The DVD features a documentary on chaos theory; a look at time traveling in movies; a behind-the-scenes documentary in which writer-directors Eric Bress and J. Mackye Gruber, the stars and producers discuss the film as if it were as rich and complex as “Citizen Kane”; a trivia fact track; and commentary from Bress and Gruber.
*
The Lower Depths
Jean Gabin, Toshiro Mifune
Criterion, $40
A real feast for cinephiles. This double-disc set features two versions of Maxim Gorky’s drama about the denizens of a slum: Jean Renoir’s romantic 1936 adaptation and Akira Kurosawa’s comedic 1957 take.
The great French actor Jean Gabin teams up with Renoir for the first time as a thief who loves the downtrodden sister-in-law of his money-grubbing landlord. Louis Jouvet, another legend of French cinema, also excels as a baron who has lost all of his money because of a gambling addiction.

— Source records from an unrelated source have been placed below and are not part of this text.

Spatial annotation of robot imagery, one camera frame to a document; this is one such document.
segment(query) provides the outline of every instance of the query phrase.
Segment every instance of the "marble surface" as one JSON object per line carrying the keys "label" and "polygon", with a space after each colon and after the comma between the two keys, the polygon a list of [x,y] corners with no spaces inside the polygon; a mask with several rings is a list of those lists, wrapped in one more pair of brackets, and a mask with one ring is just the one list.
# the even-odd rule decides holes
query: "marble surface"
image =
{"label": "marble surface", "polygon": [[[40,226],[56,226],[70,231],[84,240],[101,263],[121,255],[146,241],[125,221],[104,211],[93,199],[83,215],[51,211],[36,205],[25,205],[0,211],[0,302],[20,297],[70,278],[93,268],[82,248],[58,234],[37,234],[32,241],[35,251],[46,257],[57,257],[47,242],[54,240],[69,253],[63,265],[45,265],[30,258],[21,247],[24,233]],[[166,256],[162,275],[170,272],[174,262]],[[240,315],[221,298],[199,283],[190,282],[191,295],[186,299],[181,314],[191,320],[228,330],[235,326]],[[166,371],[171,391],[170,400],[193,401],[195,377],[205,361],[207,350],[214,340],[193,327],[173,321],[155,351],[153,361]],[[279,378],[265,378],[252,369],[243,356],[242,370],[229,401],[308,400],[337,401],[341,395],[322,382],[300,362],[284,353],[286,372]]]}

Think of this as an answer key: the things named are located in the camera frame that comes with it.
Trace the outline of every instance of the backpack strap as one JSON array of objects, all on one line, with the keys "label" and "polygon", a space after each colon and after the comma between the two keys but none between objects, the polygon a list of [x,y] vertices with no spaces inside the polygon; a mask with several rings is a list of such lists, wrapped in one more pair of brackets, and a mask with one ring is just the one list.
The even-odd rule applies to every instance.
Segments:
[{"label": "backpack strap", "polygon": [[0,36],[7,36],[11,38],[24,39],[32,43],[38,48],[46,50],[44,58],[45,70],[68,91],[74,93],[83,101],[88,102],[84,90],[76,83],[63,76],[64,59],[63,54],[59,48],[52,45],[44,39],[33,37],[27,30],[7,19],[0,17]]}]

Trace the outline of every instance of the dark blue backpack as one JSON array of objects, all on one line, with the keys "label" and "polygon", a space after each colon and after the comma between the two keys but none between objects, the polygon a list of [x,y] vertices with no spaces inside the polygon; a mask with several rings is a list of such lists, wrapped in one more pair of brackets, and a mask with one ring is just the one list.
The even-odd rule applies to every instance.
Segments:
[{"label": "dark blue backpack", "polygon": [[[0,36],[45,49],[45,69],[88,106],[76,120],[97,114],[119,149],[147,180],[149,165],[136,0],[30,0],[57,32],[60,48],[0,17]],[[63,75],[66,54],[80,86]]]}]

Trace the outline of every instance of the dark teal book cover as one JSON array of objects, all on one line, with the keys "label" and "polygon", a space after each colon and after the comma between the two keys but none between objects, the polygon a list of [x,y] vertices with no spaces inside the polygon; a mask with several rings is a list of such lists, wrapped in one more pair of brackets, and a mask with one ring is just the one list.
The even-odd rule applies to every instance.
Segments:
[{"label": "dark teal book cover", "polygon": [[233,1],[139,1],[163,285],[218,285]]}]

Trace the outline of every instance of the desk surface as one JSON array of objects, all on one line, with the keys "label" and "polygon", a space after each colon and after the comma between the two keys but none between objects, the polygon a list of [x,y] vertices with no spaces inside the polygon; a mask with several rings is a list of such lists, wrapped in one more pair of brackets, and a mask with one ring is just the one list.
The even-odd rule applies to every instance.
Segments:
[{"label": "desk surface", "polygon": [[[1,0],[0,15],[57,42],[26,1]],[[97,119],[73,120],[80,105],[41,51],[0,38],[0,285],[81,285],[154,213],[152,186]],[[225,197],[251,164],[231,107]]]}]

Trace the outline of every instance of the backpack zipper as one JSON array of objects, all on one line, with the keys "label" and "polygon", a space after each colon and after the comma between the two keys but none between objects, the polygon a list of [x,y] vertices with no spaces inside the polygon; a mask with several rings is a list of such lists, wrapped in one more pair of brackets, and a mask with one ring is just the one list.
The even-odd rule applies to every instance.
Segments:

Kurosawa has set his “Lower Depths” in a Japanese slum during the Edo period of the late 19th century. Kurosawa envisioned Gorky’s drama as a comedy, so the actors play it for laughs.
The set includes an introduction by Renoir to his film and, in the Kurosawa version, compelling commentary from scholar Donald Richie and an excerpt from a TV series on Kurosawa.
*
Monsieur Ibrahim
Omar Sharif, Pierre Boulanger
Columbia TriStar, $30
After a five-year absence from the big screen, Egyptian actor Omar Sharif returned to features in 2003 in this pleasant French coming-of-age tale. Though he’s now 70, Sharif still possesses the charm and big brown eyes that made female hearts flutter in the 1960s in such films as “Lawrence of Arabia,” “Doctor Zhivago” and “Funny Girl.” The actor supplies the captivating commentary on the film in which he discusses such topics as why he took the movie; his young talented co-star Pierre Boulanger; and how he lost his virginity in Paris at 15.
*
Wonder Woman -- The Complete First Season
Lynda Carter, Lyle Waggoner
Warner Home Video, $40
This set contains the 90-minute pilot and the first 13 episodes of the 1976-77 series based on the popular comic strip about a warrior princess who helps America fight the Nazis during World War II. The series, which made a star out of Lynda Carter, is campy fun that has held up well. And Charlie Fox’s infectious theme song is a blast.
The three discs include a fast-paced documentary on the series, with new interviews with Carter and producer Douglas S. Cramer as well as commentary from the two on the pilot episode.